▸ Work to be completed
Among the entries below, one line contains "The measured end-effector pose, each" and another contains "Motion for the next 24". Transcribe those two lines and every line between them, exactly.

▸ Items from a data source
☆ ☆ ☆ ☆ ☆
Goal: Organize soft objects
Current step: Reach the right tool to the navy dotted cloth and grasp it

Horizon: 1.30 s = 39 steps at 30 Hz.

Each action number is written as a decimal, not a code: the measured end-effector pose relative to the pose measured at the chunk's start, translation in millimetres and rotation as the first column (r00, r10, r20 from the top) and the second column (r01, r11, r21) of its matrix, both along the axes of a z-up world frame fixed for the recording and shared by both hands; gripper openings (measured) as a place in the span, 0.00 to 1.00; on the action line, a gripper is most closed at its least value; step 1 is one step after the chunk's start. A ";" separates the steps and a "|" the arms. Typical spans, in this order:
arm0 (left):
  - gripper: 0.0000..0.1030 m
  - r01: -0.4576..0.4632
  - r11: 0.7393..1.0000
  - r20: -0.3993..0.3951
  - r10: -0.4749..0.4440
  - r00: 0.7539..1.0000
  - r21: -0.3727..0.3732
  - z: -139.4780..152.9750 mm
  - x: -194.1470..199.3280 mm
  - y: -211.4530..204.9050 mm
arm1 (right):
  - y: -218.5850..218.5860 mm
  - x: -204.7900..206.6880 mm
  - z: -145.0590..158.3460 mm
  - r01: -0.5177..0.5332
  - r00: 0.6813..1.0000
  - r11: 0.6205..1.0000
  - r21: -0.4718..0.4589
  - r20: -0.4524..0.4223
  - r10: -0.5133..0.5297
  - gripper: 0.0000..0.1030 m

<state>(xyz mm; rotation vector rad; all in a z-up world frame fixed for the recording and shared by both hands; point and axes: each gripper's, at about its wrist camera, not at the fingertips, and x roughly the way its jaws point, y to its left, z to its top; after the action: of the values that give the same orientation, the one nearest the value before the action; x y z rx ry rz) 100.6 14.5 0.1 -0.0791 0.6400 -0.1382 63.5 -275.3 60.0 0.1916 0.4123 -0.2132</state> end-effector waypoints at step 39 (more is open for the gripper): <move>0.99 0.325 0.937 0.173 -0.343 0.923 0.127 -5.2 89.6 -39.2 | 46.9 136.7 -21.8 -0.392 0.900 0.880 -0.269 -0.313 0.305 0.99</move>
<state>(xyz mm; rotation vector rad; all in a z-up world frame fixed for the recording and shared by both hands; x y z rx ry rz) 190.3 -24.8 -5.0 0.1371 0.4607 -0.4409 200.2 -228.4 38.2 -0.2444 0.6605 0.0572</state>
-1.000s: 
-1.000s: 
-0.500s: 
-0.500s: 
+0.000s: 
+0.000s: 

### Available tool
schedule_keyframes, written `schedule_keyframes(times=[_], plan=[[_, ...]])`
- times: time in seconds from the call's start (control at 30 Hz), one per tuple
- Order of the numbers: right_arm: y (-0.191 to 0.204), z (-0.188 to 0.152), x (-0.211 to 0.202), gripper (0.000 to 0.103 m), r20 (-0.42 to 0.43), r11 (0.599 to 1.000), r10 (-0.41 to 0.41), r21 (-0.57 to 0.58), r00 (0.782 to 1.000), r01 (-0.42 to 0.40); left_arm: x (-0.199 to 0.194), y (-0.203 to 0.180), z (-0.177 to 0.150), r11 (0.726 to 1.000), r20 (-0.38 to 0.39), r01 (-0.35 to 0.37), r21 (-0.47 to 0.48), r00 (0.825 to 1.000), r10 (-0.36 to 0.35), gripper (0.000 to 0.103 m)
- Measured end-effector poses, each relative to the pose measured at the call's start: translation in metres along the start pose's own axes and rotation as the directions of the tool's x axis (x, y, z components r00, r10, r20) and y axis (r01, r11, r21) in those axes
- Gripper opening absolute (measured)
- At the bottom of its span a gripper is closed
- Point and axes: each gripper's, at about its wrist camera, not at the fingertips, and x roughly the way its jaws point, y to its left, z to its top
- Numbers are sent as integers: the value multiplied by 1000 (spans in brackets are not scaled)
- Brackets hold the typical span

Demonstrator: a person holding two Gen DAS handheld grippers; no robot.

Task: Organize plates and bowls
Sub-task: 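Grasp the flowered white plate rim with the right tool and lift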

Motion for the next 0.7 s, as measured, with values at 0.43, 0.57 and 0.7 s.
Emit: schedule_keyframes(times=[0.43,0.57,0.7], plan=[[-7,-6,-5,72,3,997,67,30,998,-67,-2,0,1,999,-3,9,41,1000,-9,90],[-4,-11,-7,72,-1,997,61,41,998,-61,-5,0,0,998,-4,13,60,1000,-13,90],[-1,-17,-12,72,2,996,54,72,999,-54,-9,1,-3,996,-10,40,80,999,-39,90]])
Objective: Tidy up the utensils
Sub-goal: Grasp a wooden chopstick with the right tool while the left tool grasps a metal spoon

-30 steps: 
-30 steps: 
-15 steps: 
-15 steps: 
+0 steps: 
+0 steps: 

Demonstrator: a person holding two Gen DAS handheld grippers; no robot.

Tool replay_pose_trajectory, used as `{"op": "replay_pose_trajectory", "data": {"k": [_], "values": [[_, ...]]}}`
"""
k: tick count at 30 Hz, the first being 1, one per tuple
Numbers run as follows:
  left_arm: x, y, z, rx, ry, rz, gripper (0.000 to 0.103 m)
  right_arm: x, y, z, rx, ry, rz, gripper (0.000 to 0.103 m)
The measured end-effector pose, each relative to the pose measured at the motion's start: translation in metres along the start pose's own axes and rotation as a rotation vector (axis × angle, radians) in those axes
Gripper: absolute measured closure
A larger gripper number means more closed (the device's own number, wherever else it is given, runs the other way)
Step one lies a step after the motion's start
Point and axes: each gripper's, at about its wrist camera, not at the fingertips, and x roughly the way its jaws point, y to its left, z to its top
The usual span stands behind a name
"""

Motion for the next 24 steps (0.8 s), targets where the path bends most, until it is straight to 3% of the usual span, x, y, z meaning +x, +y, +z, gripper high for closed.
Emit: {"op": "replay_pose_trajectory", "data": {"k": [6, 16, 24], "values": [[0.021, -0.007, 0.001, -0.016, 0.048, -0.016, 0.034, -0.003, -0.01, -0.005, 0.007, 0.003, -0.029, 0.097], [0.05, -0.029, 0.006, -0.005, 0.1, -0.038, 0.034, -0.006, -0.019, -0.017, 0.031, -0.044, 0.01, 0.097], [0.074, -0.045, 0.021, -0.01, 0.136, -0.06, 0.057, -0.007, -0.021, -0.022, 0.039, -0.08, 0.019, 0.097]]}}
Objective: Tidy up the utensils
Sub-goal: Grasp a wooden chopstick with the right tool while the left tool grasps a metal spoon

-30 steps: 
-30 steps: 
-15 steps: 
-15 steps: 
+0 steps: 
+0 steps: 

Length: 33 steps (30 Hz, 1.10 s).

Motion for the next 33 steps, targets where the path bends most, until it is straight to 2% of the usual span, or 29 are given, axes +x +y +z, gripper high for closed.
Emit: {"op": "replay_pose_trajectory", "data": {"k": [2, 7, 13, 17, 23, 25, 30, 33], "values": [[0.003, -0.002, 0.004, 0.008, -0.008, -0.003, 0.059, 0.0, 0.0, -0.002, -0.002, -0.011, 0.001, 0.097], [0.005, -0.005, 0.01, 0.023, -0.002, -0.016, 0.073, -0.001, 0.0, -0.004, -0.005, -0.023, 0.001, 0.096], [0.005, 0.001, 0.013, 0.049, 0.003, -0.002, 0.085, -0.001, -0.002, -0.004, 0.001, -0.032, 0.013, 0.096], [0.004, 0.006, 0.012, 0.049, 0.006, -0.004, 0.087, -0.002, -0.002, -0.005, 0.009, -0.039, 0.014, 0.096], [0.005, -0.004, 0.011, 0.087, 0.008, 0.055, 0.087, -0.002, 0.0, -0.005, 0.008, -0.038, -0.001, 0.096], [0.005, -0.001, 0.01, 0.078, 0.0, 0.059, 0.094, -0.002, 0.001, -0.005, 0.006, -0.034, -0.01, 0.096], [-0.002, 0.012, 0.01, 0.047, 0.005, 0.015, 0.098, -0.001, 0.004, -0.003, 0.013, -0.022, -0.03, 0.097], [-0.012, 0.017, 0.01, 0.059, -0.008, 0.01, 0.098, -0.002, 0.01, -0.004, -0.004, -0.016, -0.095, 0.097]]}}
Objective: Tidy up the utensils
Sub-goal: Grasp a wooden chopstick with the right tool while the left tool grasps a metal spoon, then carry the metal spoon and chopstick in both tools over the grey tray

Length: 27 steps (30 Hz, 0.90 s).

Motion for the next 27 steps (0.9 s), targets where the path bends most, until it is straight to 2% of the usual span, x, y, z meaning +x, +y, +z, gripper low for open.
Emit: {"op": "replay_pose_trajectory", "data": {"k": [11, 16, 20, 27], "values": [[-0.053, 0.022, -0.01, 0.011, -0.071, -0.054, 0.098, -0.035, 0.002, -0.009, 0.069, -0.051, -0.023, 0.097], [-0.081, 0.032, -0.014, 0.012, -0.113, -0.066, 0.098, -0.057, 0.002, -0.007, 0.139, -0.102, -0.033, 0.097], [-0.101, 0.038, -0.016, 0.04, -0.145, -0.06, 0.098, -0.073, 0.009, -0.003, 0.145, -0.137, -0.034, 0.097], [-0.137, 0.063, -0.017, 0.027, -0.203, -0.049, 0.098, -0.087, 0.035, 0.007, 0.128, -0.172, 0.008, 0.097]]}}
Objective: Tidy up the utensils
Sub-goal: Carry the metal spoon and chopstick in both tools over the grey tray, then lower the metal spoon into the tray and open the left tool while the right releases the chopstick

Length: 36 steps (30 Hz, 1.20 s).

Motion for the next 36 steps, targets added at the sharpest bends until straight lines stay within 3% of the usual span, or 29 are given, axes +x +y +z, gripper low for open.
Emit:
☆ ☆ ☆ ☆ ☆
▸ Task answer
The measured end-effector pose, each relative to the pose measured at the motion's start: translation in metres along the start pose's own axes and rotation as a rotation vector (axis × angle, radians) in those axes
Gripper: absolute measured closure
A larger gripper number means more closed (the device's own number, wherever else it is given, runs the other way)
Step one lies a step after the motion's start
Point and axes: each gripper's, at about its wrist camera, not at the fingertips, and x roughly the way its jaws point, y to its left, z to its top
The usual span stands behind a name
"""

Motion for the next 24 steps (0.8 s), targets where the path bends most, until it is straight to 3% of the usual span, x, y, z meaning +x, +y, +z, gripper high for closed.

The full answer has been given.